Your goal → Provide a verbatim copy of the data below.

Dataset section →
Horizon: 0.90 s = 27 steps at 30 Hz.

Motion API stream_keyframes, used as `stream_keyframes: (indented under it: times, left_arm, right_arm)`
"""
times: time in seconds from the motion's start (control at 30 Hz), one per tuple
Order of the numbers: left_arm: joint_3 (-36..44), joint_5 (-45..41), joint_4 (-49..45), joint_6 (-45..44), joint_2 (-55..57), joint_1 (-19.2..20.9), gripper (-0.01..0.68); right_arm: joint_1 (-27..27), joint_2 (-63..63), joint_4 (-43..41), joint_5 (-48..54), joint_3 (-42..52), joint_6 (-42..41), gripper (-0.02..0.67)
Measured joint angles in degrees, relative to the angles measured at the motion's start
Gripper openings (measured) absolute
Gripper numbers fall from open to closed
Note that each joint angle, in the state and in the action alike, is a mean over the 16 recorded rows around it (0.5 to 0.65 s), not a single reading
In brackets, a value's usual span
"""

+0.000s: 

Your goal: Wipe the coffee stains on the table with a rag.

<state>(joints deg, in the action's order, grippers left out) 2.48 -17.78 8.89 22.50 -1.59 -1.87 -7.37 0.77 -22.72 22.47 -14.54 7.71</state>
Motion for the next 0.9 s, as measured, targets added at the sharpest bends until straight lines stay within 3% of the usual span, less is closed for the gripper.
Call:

Answer section →
Horizon: 0.90 s = 27 steps at 30 Hz.

Motion API stream_keyframes, used as `stream_keyframes: (indented under it: times, left_arm, right_arm)`
"""
times: time in seconds from the motion's start (control at 30 Hz), one per tuple
Order of the numbers: left_arm: joint_3 (-36..44), joint_5 (-45..41), joint_4 (-49..45), joint_6 (-45..44), joint_2 (-55..57), joint_1 (-19.2..20.9), gripper (-0.01..0.68); right_arm: joint_1 (-27..27), joint_2 (-63..63), joint_4 (-43..41), joint_5 (-48..54), joint_3 (-42..52), joint_6 (-42..41), gripper (-0.02..0.67)
Measured joint angles in degrees, relative to the angles measured at the motion's start
Gripper openings (measured) absolute
Gripper numbers fall from open to closed
Note that each joint angle, in the state and in the action alike, is a mean over the 16 recorded rows around it (0.5 to 0.65 s), not a single reading
In brackets, a value's usual span
"""

+0.000s: 

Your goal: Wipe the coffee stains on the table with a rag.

<state>(joints deg, in the action's order, grippers left out) 2.48 -17.78 8.89 22.50 -1.59 -1.87 -7.37 0.77 -22.72 22.47 -14.54 7.71</state>
Motion for the next 0.9 s, as measured, targets added at the sharpest bends until straight lines stay within 3% of the usual span, less is closed for the gripper.
Call:

Nothing else goes in the answer.